We never could get on welfare because my parents only had one kid, and we had two cars...of course the cars were over 40 years old combined. The dodge dart we had growing up had a hole in the floor. My mom had to cover it with plywood. I was sad because I couldn't watch the road go by underneath anymore. It also lacked reverse and high gear, and the doors were held shut with bungee chords. People used to shove garbage in the rot-holes in the sides. My dad would constantly by 15 year old impalas for like 200 bucks and drive them til they broke down.

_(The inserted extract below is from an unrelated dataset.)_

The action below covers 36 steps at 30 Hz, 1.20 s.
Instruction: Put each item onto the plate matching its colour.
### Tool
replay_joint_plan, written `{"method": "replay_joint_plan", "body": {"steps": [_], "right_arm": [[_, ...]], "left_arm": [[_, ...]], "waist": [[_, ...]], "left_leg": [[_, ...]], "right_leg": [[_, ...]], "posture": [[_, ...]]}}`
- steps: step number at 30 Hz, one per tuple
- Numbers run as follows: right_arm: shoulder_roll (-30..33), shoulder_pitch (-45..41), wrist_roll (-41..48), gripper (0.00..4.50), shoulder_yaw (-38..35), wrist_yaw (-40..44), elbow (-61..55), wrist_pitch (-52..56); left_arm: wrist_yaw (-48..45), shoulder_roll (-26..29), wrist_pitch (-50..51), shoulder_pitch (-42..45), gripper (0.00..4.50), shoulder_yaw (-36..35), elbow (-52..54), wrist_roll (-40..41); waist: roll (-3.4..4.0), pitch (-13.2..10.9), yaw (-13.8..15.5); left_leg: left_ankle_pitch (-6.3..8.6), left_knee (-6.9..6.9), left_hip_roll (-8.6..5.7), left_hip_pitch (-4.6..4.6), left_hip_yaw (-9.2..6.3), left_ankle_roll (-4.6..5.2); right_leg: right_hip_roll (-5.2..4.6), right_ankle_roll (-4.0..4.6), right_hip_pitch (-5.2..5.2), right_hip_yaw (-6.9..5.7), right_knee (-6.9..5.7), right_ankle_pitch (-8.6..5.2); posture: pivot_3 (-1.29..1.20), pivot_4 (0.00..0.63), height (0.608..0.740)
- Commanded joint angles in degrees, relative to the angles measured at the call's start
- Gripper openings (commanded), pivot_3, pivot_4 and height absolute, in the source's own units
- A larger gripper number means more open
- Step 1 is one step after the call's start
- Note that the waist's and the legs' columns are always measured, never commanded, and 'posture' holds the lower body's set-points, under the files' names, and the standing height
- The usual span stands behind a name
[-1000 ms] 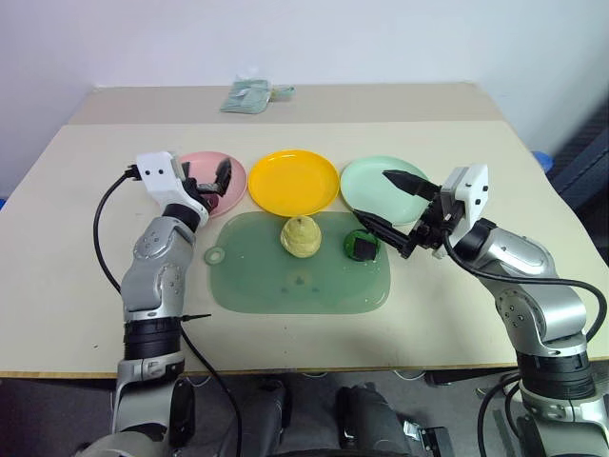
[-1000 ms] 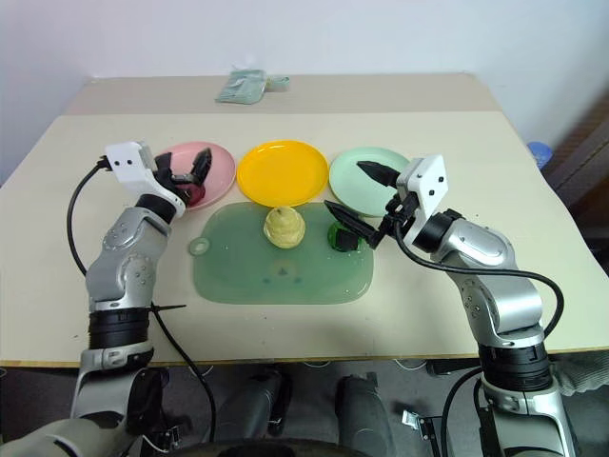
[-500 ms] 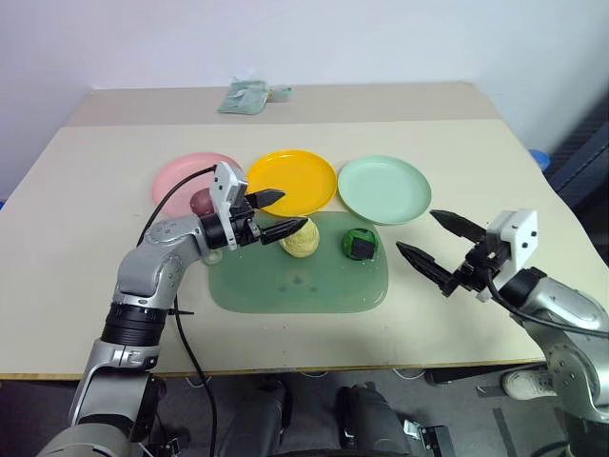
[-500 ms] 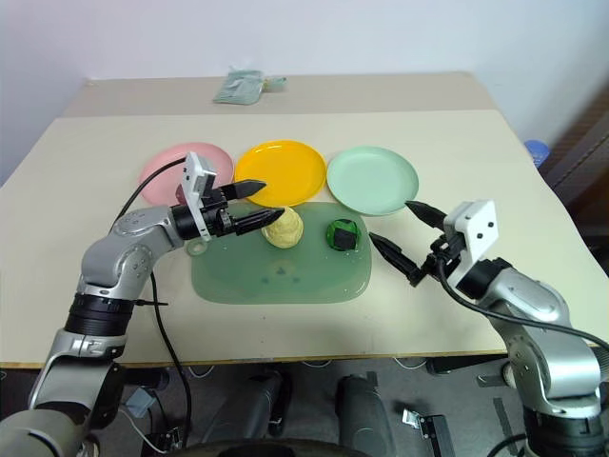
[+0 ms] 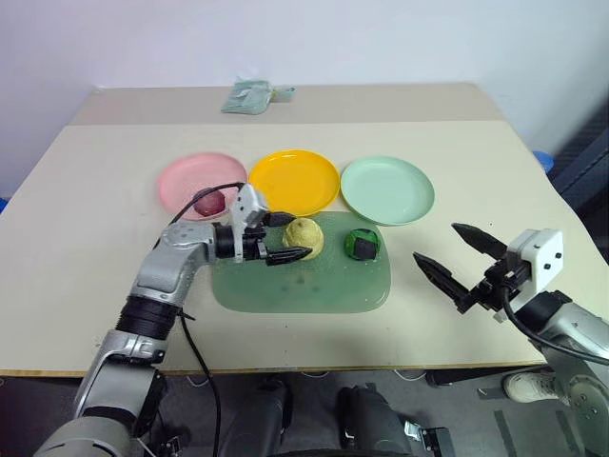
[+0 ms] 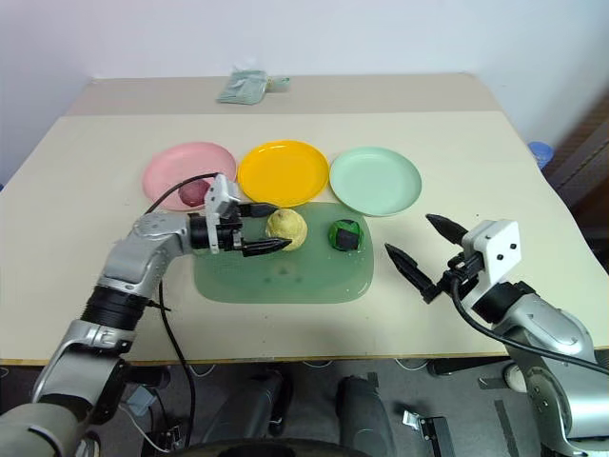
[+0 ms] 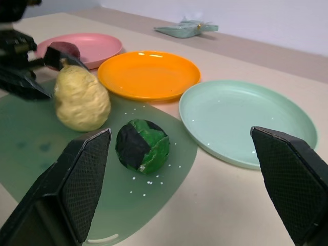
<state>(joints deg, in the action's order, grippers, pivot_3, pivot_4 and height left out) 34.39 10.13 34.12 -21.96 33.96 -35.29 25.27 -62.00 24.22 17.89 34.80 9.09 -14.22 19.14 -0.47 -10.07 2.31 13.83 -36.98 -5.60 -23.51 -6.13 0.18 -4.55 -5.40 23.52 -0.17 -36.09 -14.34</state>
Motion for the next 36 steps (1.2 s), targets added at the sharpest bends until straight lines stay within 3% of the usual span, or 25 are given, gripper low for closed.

Every piece of clothing I had came from salvation army. Pretty much everything had holes & patches on it. We couldn't even get into JC Penny or places like that because security would follow us around, they thought we were going to rob them. Heck I remember in little league the park we used for practices got changed to the park in my neighborhood, and kids parents threatened to pull their children off the team if it stayed that way. It stayed that way. Kids weren't pulled off the team. One of my friends from the rich school I went to came over to visit once. His mom dropped him off, then calls him back to the van, gets in, and she says to my mom "I'm sorry...I didn't realize what neighborhood this was until I pulled up just now. I don't feel safe with [friend's name] being here. I'm so sorry." and then she drove away.

I actually went to 3 different schools in 5 years without moving once because our neighborhood was 'ethnic' and whenever a school inspection in the city was coming up they wanted to make it look more 'diverse' so they'd send us there or the year, and then shuttle us to the next one. Plus we were poor so no one really gave a shit if they were tearing us away from our friends. I was always smart in school, but I'll never forgot another teacher saying to one of mine "Don't bother having any hope in him, he's just one of those Miller Street kids". The teacher did still have faith in me, and I'm glad. I skipped multiple grades, started college when I was 16, and by the time I was 17 was taking junior level courses.

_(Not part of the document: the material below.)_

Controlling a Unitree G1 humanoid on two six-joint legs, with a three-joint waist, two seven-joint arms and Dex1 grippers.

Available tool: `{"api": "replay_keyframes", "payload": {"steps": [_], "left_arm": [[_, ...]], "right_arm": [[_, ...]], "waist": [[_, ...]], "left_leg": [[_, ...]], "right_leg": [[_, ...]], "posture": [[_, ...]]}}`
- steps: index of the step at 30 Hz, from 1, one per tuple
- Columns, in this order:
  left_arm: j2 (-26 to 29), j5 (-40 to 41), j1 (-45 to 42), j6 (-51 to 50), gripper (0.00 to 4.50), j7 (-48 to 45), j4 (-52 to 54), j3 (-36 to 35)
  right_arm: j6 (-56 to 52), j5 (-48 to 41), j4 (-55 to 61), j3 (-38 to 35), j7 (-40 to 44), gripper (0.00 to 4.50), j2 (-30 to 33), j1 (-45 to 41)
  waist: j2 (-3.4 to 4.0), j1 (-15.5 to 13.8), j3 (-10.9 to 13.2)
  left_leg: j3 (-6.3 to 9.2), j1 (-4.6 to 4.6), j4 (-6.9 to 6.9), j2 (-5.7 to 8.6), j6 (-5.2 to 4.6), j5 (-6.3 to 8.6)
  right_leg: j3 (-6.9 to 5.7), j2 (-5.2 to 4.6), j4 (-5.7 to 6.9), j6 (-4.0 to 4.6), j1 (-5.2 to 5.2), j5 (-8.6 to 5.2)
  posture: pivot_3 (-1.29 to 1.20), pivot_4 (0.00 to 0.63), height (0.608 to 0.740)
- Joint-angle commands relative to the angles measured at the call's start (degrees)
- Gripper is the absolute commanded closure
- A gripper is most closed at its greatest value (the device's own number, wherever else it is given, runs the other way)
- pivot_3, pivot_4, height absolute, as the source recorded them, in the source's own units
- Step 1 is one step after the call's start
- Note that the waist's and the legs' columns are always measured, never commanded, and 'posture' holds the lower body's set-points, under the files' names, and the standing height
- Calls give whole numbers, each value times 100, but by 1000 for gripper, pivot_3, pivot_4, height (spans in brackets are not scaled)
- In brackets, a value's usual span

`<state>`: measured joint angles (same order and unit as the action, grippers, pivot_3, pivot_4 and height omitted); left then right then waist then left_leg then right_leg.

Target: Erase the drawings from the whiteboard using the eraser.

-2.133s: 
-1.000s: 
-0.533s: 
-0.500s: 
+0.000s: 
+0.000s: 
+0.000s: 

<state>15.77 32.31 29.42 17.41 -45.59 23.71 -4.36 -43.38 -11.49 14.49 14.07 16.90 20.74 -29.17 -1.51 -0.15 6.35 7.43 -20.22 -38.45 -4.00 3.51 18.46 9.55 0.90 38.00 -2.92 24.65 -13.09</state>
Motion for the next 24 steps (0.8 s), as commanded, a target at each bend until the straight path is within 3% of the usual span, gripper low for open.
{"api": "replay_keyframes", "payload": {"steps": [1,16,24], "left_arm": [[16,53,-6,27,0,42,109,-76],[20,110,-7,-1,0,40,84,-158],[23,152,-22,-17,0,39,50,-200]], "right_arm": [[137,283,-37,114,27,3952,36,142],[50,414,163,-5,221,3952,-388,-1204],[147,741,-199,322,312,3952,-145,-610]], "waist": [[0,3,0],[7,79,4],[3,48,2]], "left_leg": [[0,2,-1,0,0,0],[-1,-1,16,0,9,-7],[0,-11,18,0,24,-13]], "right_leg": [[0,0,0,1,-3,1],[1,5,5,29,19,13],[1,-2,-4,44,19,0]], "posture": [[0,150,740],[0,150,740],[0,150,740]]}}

We had a garden in our backyard, and no matter how poor we were, we still donated food out of it, that's something I'm proud of my mom for doing, to this day. There's always someone worse off than you. My dad eventually settled down and picked a job and stayed there, my grand parents started helping us out, and by the time I was 13 we had gotten to middle class, and actually bought a house in a gorgeous town near the one I grew up in. Looking back though I was never really aware of what poor was. To be honest I was blind to the fact that my clothing was rattier, or that we didn't have as much as others around us. I was just a happy kid.
 
We were definitely poor. Single Mother raised me and we were even on welfare for a bit. Worked out ok though, she's now worth seven figures and looking toward retirement and I'm doing pretty well overall.

KT
 
I wouldn't say "poor" because my mom barely made enough money to feed me and keep me in K-mart and good will clothes, but we lived with my grandparents so housing wasn't an issue. I'm still not sure how much financial assistance they gave her/us. It taught me the value of a dollar very early on. It also made me more determined to succeed in life so I could have nice things.

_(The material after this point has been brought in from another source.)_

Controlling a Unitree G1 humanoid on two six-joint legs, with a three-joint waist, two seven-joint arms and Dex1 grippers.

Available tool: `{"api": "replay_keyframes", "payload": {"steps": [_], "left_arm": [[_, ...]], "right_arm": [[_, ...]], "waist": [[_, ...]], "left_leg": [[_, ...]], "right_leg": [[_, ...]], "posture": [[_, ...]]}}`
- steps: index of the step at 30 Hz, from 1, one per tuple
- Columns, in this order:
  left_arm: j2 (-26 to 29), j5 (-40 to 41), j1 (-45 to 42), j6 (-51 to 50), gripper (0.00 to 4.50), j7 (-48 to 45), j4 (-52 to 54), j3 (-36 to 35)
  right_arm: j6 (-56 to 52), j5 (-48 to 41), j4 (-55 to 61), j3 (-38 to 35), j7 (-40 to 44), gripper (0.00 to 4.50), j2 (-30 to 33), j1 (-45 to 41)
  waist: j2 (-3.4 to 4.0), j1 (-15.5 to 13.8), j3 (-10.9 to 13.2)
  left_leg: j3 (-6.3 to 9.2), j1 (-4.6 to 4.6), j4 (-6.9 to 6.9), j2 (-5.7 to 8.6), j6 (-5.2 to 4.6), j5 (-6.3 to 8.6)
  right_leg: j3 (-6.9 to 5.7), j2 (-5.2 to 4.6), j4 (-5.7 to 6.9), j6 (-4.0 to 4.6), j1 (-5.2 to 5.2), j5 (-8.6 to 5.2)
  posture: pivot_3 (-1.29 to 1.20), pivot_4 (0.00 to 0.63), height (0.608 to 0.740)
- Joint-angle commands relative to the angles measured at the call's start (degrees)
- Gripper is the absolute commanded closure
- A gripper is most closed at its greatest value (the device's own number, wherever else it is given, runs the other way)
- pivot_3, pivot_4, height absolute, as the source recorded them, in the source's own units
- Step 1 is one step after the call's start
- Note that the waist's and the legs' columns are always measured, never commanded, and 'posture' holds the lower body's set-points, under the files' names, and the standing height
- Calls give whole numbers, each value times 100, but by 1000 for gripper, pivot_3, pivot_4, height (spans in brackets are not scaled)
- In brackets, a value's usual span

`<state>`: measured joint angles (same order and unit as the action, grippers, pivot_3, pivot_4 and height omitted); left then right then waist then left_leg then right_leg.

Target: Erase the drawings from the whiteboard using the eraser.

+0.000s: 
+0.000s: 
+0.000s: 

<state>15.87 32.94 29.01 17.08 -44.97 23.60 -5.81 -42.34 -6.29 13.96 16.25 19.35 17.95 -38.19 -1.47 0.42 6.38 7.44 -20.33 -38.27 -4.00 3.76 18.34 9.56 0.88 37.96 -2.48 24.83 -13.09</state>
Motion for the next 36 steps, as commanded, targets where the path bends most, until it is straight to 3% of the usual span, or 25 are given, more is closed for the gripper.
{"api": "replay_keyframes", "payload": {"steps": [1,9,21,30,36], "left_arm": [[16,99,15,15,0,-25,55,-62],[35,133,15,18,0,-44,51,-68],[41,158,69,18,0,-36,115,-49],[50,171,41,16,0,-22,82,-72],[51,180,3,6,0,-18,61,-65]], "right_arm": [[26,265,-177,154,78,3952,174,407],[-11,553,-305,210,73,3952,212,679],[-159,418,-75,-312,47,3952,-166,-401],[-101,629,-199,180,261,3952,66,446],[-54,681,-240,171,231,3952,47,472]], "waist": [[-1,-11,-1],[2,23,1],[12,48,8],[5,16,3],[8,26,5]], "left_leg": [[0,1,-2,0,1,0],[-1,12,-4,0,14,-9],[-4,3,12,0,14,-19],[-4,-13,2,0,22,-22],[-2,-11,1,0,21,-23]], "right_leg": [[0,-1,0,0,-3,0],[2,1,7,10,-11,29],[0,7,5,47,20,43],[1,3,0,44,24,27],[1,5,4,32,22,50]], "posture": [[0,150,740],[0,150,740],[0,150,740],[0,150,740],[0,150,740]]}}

My mom still doesn't make even decent money as for lack of a better term, is afraid to seek better employment in a more public position. She has never really gotten over being raped 30 years ago and is pretty much a recluse and does not like going anywhere where there are lots of people unless I go with her.
 
Not poor, but not wonderfully well off either. Parents divorced and my dad has a good job, so his child support probably kept us from anything bad. Mom decided to go back to school when I was around 4-5, so times were tough then. We lived in a house on the same land as my grandmother(in my great-grandmothers house, who moved back in after we left) so I doubt she had to pay rent, just power as we live in the country. Still we had enough for food, clothes, and maybe sometimes a couple extras. It wasn't until she got a teaching job that things started to improve. Although it cost her as she is still in a fair amount of debt. Things are pretty good now in comparison, although it's not like we can go out and blow money on frivolous stuff. If she can ever sell her house, then we will be a lot better off, aka. debt payoff.